Playing off The Roof & Other Stories: A patchwork of memories
Simon Brown
£20, Marble Hill
★★★★
This is a chatty and convivial account of an amazing career at the bar and bench, encompassing the High Court, Court of Appeal and Supreme Court. Earlier in his career, the author spent several years as a devil (the Treasury Devil or standing counsel to the government) which at least led automatically to a High Court appointment.
He describes an apparently effortless rise, which I am sure it was not. Life at the bar suited this sociable person. There were opportunities for travel, including flying halfway across the world as part of a team of lawyers just to interview a witness, and trying to find a dentist in Switzerland on a Sunday at New Year. The fact that even judges get toothache I find strangely comforting.

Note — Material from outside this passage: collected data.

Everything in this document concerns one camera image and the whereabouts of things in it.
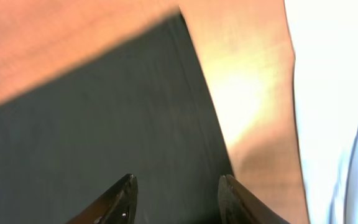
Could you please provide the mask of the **black t-shirt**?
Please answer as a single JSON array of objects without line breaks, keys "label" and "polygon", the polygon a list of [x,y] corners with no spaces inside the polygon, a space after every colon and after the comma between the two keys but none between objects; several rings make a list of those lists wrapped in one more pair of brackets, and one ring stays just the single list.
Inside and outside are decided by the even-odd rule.
[{"label": "black t-shirt", "polygon": [[231,171],[179,13],[0,106],[0,223],[65,223],[126,174],[137,223],[219,223]]}]

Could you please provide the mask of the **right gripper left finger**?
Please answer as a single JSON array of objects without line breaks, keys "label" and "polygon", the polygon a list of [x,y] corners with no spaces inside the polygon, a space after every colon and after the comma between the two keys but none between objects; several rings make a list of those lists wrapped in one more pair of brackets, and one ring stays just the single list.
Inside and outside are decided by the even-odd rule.
[{"label": "right gripper left finger", "polygon": [[126,174],[67,224],[134,224],[138,182]]}]

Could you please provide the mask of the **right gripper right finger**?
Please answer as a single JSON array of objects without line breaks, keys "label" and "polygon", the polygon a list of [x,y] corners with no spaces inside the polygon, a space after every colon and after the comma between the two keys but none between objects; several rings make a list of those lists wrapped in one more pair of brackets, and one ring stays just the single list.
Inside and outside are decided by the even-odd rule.
[{"label": "right gripper right finger", "polygon": [[222,175],[218,204],[223,224],[289,224],[232,175]]}]

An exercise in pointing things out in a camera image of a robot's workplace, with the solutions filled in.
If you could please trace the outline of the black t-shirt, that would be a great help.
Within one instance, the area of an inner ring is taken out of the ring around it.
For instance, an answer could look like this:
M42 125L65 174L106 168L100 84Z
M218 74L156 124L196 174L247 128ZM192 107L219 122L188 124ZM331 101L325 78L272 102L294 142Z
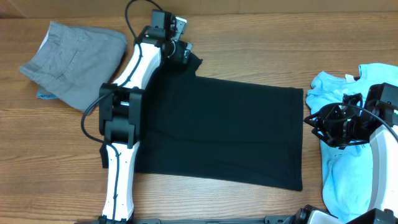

One of the parties in a lengthy personal injury case decided to take out insurance on him when he was a judge, as a serious illness would mean colossal wasted costs if the case had to be reheard. The doctor sent to examine him misunderstood his instructions and thought he was possibly suffering from the industrial illness that was the subject of the proceedings.
Brown’s writing is far from stuffy or pompous and full of anecdotes. There are also varied accounts of the highs and lows of life on circuit, and a description of Lord Denning’s farewell court appearance.
Brown’s first experience of criminal work seemed to be when he sat as a High Court judge for the first time, which seems astonishing. On another occasion, four days into a defamation case about an allegation of the corrupt offering of a peerage, the jury sent a question to the judge asking what a peerage is. This is a very readable autobiography of a leading judge.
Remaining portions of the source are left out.